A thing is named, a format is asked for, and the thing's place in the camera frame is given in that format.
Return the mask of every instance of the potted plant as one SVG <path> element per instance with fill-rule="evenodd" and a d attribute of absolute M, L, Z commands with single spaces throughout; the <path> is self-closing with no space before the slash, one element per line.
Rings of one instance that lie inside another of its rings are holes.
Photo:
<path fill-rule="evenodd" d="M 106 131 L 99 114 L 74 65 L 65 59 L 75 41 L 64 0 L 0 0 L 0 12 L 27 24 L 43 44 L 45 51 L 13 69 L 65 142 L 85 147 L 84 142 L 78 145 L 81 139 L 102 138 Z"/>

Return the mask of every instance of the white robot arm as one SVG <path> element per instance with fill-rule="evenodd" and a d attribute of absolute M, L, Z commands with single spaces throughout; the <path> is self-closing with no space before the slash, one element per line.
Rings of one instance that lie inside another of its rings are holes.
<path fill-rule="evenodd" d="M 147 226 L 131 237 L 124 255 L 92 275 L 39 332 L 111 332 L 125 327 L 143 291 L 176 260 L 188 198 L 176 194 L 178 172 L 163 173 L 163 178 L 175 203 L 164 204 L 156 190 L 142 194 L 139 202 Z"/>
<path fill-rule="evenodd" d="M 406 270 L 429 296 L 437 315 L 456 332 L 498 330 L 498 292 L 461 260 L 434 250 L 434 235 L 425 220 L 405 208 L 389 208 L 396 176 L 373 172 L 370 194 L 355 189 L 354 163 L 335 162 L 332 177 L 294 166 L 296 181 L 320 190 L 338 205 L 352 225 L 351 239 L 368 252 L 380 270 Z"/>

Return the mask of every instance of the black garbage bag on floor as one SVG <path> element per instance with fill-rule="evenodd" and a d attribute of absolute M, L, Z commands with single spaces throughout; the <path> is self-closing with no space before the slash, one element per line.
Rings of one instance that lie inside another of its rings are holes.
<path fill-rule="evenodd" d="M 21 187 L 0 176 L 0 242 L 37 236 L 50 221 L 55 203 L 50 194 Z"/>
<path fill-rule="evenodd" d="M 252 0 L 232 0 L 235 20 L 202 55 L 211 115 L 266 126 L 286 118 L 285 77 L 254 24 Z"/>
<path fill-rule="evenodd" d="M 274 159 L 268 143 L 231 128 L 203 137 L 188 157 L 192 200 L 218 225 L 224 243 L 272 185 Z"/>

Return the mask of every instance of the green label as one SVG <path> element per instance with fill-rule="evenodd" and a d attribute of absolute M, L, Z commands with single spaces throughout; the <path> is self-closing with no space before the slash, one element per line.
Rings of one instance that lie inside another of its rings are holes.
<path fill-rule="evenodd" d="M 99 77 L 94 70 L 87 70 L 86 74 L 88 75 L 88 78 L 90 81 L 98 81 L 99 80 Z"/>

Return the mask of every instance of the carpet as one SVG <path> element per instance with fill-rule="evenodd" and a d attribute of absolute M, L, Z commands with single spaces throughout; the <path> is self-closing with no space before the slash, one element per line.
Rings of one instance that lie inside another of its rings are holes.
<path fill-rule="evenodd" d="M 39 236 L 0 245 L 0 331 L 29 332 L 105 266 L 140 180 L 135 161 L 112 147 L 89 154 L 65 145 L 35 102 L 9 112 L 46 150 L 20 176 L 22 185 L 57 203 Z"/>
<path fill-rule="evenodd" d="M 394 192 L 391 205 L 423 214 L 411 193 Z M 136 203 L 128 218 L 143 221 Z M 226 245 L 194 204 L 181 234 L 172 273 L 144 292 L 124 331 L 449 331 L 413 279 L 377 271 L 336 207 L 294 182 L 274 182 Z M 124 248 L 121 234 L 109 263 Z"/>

▶ **Assignment**
Reproduce exactly every line between the line with "Return the mask of every instance of the carpet" and the last line of the records above, both included.

▶ **Answer space**
Return the mask of every instance of the carpet as one SVG <path> element per instance with fill-rule="evenodd" and a d attribute of absolute M, L, Z commands with single spaces throughout; the <path> is self-closing with no space before the slash, one element per line.
Rings of one instance that lie inside another of its rings are holes.
<path fill-rule="evenodd" d="M 39 236 L 0 245 L 0 331 L 29 332 L 105 266 L 140 180 L 135 161 L 112 147 L 89 154 L 65 145 L 35 102 L 9 112 L 46 150 L 20 176 L 22 185 L 57 203 Z"/>
<path fill-rule="evenodd" d="M 394 192 L 391 205 L 423 214 L 411 193 Z M 136 203 L 128 218 L 143 221 Z M 226 245 L 194 204 L 181 234 L 172 273 L 144 292 L 124 331 L 449 331 L 413 279 L 377 271 L 336 207 L 294 182 L 274 182 Z M 124 248 L 121 234 L 109 263 Z"/>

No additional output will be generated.